El silencio del campo, tan providencial se convirtió, de repente, ante el estruendo inexplicable tacatacatacataca... pum... pum... pum... de un eco lejano, una situación inhabitual al oído de la gente y animales. Era el fragor de balas, en el Alto de San Juan. Los Nicas, según rumores populares, nos invadían por Dominical.
Las tropas comandadas por el General Tijerino tenían como objetivo diezmar las fuerzas revolucionarias opuestas al gobierno, posesionadas en el centro de San Isidro. El segundo operativo era golpear, por la retaguardia, al cuartel de La Lucha, en el Empalme; centro de operaciones del líder de la revolución. Solo que en San Isidro fueron vencidos los invasores por los insurgentes generaleños.
Papá y mis hermanos que se hallaban en el retén militar contra los nicas, nos cuentan la hazaña de ambos enfrentamientos; el enemigo tenía superioridad en número y armamento. La acción fue encarnizada. Con mucho sigilo, papá logró escabullirse y llegó a nuestra casa, para protegernos, al no tener otra alternativa. Una vez derrotada la fuerza insurgente, el ejército invasor se dividió en dos tropas: unos avanzaron por el camino de la Palma-Ollón; otros bajaron por Pacuarito y llegaron al Rosario de Pacuar. Estos últimos taimados permanecieron, cierto tiempo, en la estancia de Zenón Arronez. No pernoctaron, sino varios días, comiendo, bebiendo y durmiendo a sus anchas; dejando tras sí la huella del vandalismo.
Después de ese tiempo, habiendo consumido todo, saquearon las fincas vecinas. Muchas casas de Pacuar fueron visitadas y robadas por estos piratas. Previniendo un posible asalto a nuestra finca, papá enterró en una fosa del bosque, una despensa considerable de abarrotes. La Providencia Divina nos favoreció, pues el Coronel recibió la orden de trasladarse a San Isidro, lo que nos libró de esa pesadilla. Pocas semanas después, los filibusteros fueron aniquilados, por las fuerzas de liberación, en el centro de San Isidro.
La batalla decisiva se dio en el puro centro de San Isidro, fue ganada por los rebeldes figueristas.
La idea viva de la revolución, me la trasmitió mi tío Máximo, que aunque la acción de su pelotón, fuera derrotada en el Alto de San Juan, recuerdo su figura atlética, fenomenal, como una estampa altiva y heroica, con su uniforme kaki, su gorra y botas de cuero rústico; un máuser al hombro, y un par de fajas de tiros cruzadas en el pecho.

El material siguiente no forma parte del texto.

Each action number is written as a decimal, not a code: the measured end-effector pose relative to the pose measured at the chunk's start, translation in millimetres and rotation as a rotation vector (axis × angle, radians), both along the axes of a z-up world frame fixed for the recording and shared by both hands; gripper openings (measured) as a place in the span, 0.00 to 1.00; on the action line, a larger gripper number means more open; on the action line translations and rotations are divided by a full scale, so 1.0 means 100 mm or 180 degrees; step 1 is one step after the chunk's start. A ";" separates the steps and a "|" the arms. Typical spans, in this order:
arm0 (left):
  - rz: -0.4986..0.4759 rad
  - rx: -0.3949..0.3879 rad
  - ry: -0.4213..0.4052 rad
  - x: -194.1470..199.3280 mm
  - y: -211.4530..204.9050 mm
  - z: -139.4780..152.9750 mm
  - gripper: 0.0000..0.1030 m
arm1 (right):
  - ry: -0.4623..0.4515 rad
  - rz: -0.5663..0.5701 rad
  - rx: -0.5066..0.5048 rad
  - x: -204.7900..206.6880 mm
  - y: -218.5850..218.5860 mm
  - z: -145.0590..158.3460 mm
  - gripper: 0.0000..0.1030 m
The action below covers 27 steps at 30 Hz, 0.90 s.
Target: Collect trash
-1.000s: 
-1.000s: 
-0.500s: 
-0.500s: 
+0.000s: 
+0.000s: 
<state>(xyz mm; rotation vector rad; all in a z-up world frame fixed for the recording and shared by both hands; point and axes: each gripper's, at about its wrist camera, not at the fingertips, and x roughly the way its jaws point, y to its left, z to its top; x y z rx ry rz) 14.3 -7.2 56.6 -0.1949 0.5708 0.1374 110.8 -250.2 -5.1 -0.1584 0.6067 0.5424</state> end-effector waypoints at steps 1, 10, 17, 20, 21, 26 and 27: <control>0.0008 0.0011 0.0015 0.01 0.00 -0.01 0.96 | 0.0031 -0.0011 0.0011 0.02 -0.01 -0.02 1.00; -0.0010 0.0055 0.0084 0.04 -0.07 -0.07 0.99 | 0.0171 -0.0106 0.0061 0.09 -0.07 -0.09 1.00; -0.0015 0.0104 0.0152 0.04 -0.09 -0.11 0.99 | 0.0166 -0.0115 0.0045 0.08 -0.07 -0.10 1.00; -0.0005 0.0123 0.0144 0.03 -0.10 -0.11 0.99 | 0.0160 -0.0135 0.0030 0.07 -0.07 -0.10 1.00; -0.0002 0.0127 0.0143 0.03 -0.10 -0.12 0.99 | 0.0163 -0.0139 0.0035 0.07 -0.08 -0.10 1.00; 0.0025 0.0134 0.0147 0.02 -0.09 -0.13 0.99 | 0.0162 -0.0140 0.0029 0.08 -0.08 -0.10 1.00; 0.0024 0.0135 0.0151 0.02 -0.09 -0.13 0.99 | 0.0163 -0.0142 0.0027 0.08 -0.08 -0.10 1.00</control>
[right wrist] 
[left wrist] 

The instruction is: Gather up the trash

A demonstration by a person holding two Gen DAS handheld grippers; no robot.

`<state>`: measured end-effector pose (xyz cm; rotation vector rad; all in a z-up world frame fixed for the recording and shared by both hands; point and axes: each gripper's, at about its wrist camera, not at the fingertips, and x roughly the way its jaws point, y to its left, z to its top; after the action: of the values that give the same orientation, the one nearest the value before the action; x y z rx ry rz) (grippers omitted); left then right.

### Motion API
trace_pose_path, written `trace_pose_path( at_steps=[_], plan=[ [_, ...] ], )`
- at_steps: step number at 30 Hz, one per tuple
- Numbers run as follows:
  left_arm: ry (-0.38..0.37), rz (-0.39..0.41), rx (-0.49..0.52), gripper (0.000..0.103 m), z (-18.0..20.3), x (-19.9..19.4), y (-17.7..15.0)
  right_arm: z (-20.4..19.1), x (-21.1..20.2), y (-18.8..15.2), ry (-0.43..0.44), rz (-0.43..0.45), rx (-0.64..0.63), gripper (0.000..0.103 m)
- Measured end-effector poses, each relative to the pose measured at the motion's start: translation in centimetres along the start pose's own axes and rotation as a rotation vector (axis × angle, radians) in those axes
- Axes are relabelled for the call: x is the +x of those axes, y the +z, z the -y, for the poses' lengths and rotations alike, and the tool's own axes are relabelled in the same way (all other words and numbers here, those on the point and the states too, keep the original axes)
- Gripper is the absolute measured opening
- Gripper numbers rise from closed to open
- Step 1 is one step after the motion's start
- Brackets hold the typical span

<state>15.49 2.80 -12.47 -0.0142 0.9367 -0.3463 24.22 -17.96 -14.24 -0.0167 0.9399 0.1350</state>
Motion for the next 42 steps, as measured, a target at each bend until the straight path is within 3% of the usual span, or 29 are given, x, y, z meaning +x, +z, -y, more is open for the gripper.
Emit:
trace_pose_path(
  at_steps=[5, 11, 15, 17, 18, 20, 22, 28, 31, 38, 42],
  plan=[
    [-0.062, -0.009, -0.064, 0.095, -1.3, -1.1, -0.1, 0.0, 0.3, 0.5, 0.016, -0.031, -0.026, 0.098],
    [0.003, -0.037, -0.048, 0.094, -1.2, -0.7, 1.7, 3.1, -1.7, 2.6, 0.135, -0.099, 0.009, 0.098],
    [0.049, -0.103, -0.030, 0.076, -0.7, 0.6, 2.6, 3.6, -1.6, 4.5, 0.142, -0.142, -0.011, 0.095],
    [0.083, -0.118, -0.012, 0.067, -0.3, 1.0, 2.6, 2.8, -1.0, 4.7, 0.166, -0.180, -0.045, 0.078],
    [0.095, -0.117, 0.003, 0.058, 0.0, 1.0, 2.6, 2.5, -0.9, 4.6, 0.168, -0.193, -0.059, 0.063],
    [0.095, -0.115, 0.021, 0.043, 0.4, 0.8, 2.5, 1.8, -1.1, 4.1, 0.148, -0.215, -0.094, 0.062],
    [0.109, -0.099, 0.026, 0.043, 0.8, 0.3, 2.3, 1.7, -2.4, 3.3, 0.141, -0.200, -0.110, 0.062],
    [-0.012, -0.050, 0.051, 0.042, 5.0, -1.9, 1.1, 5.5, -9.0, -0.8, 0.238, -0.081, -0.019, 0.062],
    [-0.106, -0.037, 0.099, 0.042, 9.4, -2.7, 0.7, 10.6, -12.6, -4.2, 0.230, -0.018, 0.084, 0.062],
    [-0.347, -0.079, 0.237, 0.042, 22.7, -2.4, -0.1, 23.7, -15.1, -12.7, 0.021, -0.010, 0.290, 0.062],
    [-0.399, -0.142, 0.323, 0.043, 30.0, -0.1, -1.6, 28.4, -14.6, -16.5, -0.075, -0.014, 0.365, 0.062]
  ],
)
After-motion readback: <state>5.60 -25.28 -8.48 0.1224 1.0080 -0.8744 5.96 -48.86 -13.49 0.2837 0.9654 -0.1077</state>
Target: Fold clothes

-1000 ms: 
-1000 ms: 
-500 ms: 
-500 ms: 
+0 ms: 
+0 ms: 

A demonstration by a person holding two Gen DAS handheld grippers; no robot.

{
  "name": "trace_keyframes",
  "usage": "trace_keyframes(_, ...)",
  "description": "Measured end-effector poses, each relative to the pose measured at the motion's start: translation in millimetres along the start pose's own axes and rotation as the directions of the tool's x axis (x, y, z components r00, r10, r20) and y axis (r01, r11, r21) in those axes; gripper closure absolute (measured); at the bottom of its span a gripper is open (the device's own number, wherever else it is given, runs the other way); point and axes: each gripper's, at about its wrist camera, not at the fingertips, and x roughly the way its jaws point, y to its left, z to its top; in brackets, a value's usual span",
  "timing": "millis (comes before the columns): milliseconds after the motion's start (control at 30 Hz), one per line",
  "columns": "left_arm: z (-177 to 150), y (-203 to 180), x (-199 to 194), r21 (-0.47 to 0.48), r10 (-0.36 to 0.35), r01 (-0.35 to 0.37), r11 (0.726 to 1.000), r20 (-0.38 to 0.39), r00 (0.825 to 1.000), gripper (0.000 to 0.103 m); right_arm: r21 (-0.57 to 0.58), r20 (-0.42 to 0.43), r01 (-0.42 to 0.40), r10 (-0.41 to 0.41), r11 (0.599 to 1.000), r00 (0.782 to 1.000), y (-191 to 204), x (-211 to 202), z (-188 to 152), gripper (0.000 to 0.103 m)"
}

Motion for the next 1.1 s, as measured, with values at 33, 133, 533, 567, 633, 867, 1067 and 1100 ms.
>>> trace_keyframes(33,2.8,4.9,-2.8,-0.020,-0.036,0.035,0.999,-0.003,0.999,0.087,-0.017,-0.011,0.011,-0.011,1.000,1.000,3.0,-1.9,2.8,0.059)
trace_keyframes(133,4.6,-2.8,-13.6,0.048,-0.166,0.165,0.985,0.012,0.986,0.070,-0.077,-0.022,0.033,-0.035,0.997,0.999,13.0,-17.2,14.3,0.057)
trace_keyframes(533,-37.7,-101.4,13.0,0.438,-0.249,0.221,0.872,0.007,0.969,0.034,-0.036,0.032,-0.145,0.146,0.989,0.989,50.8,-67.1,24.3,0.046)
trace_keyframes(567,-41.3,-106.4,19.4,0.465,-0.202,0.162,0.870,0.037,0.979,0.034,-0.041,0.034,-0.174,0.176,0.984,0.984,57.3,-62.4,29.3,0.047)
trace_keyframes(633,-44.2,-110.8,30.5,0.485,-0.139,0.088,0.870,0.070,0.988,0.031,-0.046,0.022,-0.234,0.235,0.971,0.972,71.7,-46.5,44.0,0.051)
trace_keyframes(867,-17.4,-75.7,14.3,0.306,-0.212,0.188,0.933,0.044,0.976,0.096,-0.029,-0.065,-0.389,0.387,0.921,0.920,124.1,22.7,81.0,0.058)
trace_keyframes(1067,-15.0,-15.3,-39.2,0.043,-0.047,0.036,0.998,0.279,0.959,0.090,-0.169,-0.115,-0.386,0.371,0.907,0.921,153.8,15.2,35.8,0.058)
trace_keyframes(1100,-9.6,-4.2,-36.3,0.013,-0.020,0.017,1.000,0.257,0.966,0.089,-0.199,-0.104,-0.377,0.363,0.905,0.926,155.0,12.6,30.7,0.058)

Me encantaba su locuacidad al contar los sucesos del campo de batalla. Se presentó a mi casa con una pequeña partida de soldados, dentro de los que estaban mi papá, hermanos y primos. Dicha tropa nos contó como había muerto nuestro primo Dimas en la batalla de Tinamaste.
El saldo de esta gesta heroica fue muy dolorosa para muchos hogares costarricenses. También los soldados nicas tuvieron sus bajas; entre ellos el coronel Tiberino, ajusticiado en Palmares.
Muchos nicas sobrevivientes, después de la derrota, escaparon por el mismo camino de ingreso, o por Uvita. Y en su retirada, provocaron incidentes. Mi tío Lucas, que no se alistó a pelear ninguna batalla, le disparó a un nica que encañonaba, a uno de los suyos, en su propia casa. Mi padre apresó a otro que entregó al comité de guerra del ejército rebelde, sorprendido en el trapiche de su propiedad.
Aunque los rebeldes salieran victoriosos en la batalla contra los invasores, la guerra continuaba en otros territorios. A pesar del triunfalismo de los hombres, el dolor humano se personificaba en el canto de los gallos que se extendía en el silencio y la soledad del campo.